#### [What needs to be done]
A faithful retyping of every entry below is wanted, with images left out.

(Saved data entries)
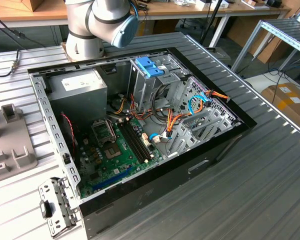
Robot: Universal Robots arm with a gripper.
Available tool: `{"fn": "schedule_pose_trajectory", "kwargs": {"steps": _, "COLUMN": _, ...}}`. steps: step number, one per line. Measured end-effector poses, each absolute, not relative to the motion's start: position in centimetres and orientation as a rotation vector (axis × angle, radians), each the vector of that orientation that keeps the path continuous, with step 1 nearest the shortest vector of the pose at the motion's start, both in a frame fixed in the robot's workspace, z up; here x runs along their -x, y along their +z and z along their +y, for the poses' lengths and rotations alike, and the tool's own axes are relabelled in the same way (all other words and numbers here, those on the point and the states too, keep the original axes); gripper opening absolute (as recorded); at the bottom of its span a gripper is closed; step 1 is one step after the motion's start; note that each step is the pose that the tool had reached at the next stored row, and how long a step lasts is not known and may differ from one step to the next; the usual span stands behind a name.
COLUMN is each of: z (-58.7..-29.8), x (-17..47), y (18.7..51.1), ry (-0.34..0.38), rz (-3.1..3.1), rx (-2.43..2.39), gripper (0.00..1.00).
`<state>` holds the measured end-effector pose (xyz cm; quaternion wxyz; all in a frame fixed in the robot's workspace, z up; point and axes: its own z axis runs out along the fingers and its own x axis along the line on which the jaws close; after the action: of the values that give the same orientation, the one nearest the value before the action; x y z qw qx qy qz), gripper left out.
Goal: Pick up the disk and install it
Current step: 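Reach for the disk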
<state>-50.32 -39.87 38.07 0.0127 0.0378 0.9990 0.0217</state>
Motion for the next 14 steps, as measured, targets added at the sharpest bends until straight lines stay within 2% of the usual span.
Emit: {"fn": "schedule_pose_trajectory", "kwargs": {"steps": 14, "z": -39.54, "x": 50.33, "y": 37.95, "ry": 0.068, "rz": 3.113, "rx": -0.118, "gripper": 0.11}}
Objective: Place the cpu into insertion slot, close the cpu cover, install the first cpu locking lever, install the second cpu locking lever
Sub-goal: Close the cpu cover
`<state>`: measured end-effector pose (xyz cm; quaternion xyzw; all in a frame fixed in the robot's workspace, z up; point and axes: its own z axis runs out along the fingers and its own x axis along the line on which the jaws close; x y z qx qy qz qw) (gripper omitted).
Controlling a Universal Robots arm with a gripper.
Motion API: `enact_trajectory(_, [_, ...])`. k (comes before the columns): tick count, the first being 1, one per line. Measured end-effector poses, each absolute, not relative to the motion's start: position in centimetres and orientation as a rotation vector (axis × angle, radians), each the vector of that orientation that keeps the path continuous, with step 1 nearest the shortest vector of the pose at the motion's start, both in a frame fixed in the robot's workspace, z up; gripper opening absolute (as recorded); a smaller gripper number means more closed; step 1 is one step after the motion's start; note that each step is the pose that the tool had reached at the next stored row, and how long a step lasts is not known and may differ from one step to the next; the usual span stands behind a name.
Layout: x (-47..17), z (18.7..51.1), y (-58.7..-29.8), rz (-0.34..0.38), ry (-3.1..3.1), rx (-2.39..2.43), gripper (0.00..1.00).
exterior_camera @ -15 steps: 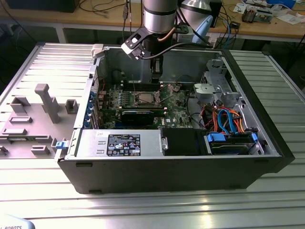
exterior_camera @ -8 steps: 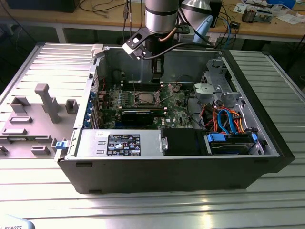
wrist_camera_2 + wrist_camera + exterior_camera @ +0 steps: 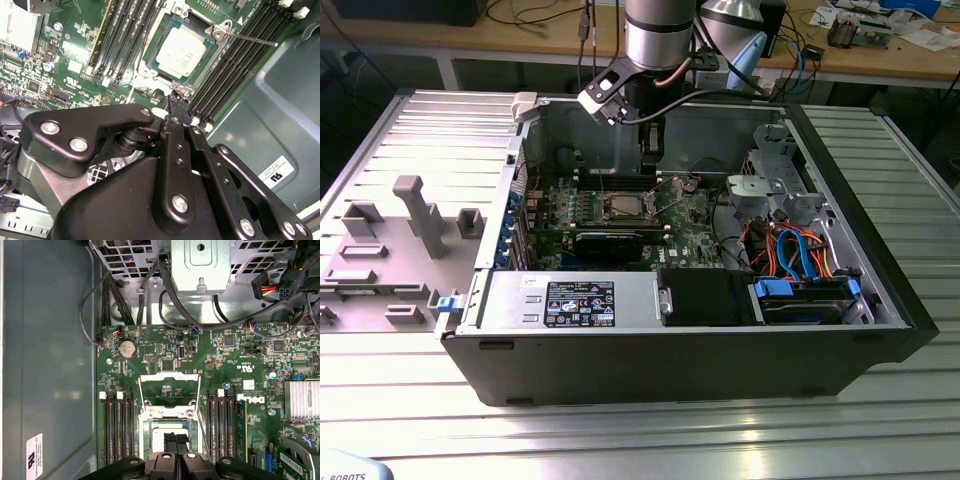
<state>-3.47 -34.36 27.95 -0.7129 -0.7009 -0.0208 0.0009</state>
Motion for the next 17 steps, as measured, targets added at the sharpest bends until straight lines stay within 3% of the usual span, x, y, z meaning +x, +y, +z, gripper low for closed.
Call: enact_trajectory(17, [-2.52, 27.95, -34.36, -0.065, -2.201, -2.238, 0.11])
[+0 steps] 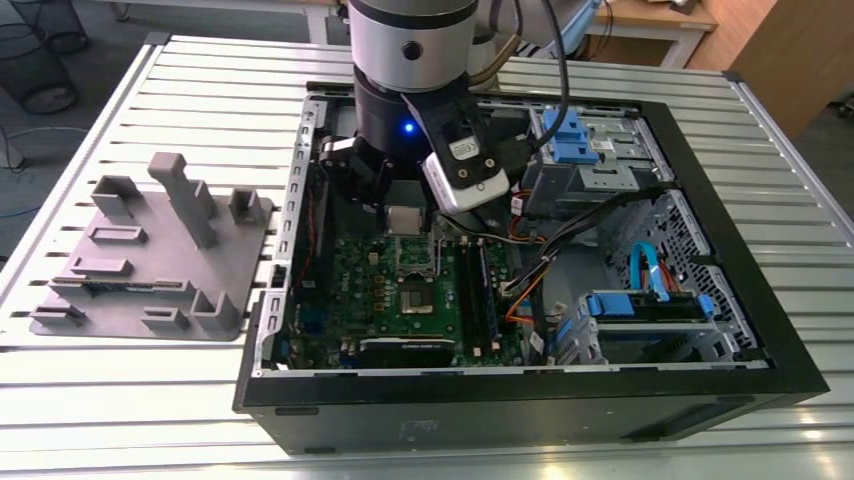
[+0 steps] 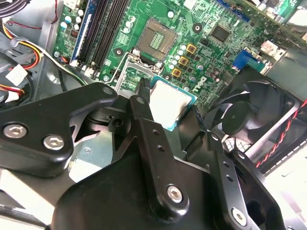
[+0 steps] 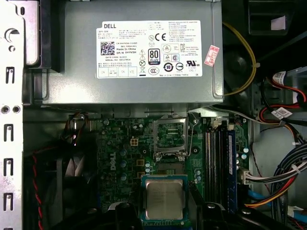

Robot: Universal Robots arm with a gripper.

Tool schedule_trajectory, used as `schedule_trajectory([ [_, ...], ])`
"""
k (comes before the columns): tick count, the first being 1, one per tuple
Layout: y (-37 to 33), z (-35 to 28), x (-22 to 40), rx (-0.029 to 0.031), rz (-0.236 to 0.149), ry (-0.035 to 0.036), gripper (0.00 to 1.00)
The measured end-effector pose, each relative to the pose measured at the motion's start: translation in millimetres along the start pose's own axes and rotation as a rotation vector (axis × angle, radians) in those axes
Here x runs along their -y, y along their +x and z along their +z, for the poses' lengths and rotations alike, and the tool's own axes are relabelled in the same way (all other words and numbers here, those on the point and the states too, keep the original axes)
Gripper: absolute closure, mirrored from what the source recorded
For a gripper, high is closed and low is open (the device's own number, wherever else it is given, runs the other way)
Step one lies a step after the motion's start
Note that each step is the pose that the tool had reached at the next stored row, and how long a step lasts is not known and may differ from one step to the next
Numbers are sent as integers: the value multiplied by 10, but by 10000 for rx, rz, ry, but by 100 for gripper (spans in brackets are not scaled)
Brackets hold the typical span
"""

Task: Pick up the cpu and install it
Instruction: 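Place the cpu into insertion slot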

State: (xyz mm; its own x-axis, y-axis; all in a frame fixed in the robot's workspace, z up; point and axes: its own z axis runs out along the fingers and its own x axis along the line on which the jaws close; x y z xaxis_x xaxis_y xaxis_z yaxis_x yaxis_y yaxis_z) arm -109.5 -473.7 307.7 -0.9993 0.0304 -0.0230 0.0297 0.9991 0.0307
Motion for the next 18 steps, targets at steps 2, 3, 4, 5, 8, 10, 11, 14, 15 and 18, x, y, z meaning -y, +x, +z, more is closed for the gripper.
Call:
schedule_trajectory([
  [2,-1,1,2,0,0,0,53],
  [3,-1,3,5,1,-1,0,53],
  [4,-1,4,10,0,-1,1,53],
  [5,-1,6,16,0,-1,1,53],
  [8,-1,16,47,-1,-1,0,53],
  [10,-2,27,69,0,0,0,53],
  [11,-1,35,80,0,0,0,53],
  [14,-2,78,105,1,0,-2,53],
  [15,-1,95,110,0,1,0,53],
  [18,0,149,121,0,0,0,53],
])
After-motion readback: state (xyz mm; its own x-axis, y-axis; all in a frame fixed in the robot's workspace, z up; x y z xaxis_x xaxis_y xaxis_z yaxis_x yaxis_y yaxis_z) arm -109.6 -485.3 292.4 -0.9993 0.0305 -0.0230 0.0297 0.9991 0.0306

#### [Answer box]
Robot: Universal Robots arm with a gripper.
Available tool: `{"fn": "schedule_pose_trajectory", "kwargs": {"steps": _, "COLUMN": _, ...}}`. steps: step number, one per line. Measured end-effector poses, each absolute, not relative to the motion's start: position in centimetres and orientation as a rotation vector (axis × angle, radians), each the vector of that orientation that keeps the path continuous, with step 1 nearest the shortest vector of the pose at the motion's start, both in a frame fixed in the robot's workspace, z up; here x runs along their -x, y along their +z and z along their +y, for the poses' lengths and rotations alike, and the tool's own axes are relabelled in the same way (all other words and numbers here, those on the point and the states too, keep the original axes); gripper opening absolute (as recorded); at the bottom of its span a gripper is closed; step 1 is one step after the motion's start; note that each step is the pose that the tool had reached at the next stored row, and how long a step lasts is not known and may differ from one step to the next; the usual span stands behind a name.
COLUMN is each of: z (-58.7..-29.8), x (-17..47), y (18.7..51.1), ry (-0.34..0.38), rz (-3.1..3.1), rx (-2.43..2.39), gripper (0.00..1.00).
`<state>` holds the measured end-effector pose (xyz cm; quaternion wxyz; all in a frame fixed in the robot's workspace, z up; point and axes: its own z axis runs out along the fingers and its own x axis along the line on which the jaws close; after the action: of the values that give the same orientation, the one nearest the value before the action; x y z qw qx qy qz), gripper left out.
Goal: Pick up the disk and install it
Current step: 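Reach for the disk
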<state>-50.32 -39.87 38.07 0.0127 0.0378 0.9990 0.0217</state>
Motion for the next 14 steps, as measured, targets added at the sharpest bends until straight lines stay within 2% of the usual span.
Emit: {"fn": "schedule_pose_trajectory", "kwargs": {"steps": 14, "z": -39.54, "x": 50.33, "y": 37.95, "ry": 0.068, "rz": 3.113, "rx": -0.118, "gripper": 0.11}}
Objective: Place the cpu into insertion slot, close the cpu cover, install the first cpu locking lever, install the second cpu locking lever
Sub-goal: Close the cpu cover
`<state>`: measured end-effector pose (xyz cm; quaternion xyzw; all in a frame fixed in the robot's workspace, z up; point and axes: its own z axis runs out along the fingers and its own x axis along the line on which the jaws close; x y z qx qy qz qw) (gripper omitted).
Controlling a Universal Robots arm with a gripper.
Motion API: `enact_trajectory(_, [_, ...])`. k (comes before the columns): tick count, the first being 1, one per line. Measured end-effector poses, each absolute, not relative to the motion's start: position in centimetres and orientation as a rotation vector (axis × angle, radians), each the vector of that orientation that keeps the path continuous, with step 1 nearest the shortest vector of the pose at the motion's start, both in a frame fixed in the robot's workspace, z up; gripper opening absolute (as recorded); a smaller gripper number means more closed; step 1 is one step after the motion's start; note that each step is the pose that the tool had reached at the next stored row, and how long a step lasts is not known and may differ from one step to the next; the usual span stands behind a name.
Layout: x (-47..17), z (18.7..51.1), y (-58.7..-29.8), rz (-0.34..0.38), ry (-3.1..3.1), rx (-2.39..2.43), gripper (0.00..1.00).
exterior_camera @ -15 steps: 
exterior_camera @ -8 steps: 
wrist_camera_2 + wrist_camera + exterior_camera @ +0 steps: 
<state>-3.47 -34.36 27.95 -0.7129 -0.7009 -0.0208 0.0009</state>
Motion for the next 17 steps, as measured, targets added at the sharpest bends until straight lines stay within 3% of the usual span, x, y, z meaning +x, +y, +z, gripper low for closed.
Call: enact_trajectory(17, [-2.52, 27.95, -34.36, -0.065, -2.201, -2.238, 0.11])
[+0 steps] 
[+0 steps] 
[+0 steps] 

Robot: Universal Robots arm with a gripper.

Tool schedule_trajectory, used as `schedule_trajectory([ [_, ...], ])`
"""
k (comes before the columns): tick count, the first being 1, one per tuple
Layout: y (-37 to 33), z (-35 to 28), x (-22 to 40), rx (-0.029 to 0.031), rz (-0.236 to 0.149), ry (-0.035 to 0.036), gripper (0.00 to 1.00)
The measured end-effector pose, each relative to the pose measured at the motion's start: translation in millimetres along the start pose's own axes and rotation as a rotation vector (axis × angle, radians) in those axes
Here x runs along their -y, y along their +x and z along their +z, for the poses' lengths and rotations alike, and the tool's own axes are relabelled in the same way (all other words and numbers here, those on the point and the states too, keep the original axes)
Gripper: absolute closure, mirrored from what the source recorded
For a gripper, high is closed and low is open (the device's own number, wherever else it is given, runs the other way)
Step one lies a step after the motion's start
Note that each step is the pose that the tool had reached at the next stored row, and how long a step lasts is not known and may differ from one step to the next
Numbers are sent as integers: the value multiplied by 10, but by 10000 for rx, rz, ry, but by 100 for gripper (spans in brackets are not scaled)
Brackets hold the typical span
"""

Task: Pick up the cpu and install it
Instruction: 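Place the cpu into insertion slot
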
State: (xyz mm; its own x-axis, y-axis; all in a frame fixed in the robot's workspace, z up; point and axes: its own z axis runs out along the fingers and its own x axis along the line on which the jaws close; x y z xaxis_x xaxis_y xaxis_z yaxis_x yaxis_y yaxis_z) arm -109.5 -473.7 307.7 -0.9993 0.0304 -0.0230 0.0297 0.9991 0.0307
Motion for the next 18 steps, targets at steps 2, 3, 4, 5, 8, 10, 11, 14, 15 and 18, x, y, z meaning -y, +x, +z, more is closed for the gripper.
Call:
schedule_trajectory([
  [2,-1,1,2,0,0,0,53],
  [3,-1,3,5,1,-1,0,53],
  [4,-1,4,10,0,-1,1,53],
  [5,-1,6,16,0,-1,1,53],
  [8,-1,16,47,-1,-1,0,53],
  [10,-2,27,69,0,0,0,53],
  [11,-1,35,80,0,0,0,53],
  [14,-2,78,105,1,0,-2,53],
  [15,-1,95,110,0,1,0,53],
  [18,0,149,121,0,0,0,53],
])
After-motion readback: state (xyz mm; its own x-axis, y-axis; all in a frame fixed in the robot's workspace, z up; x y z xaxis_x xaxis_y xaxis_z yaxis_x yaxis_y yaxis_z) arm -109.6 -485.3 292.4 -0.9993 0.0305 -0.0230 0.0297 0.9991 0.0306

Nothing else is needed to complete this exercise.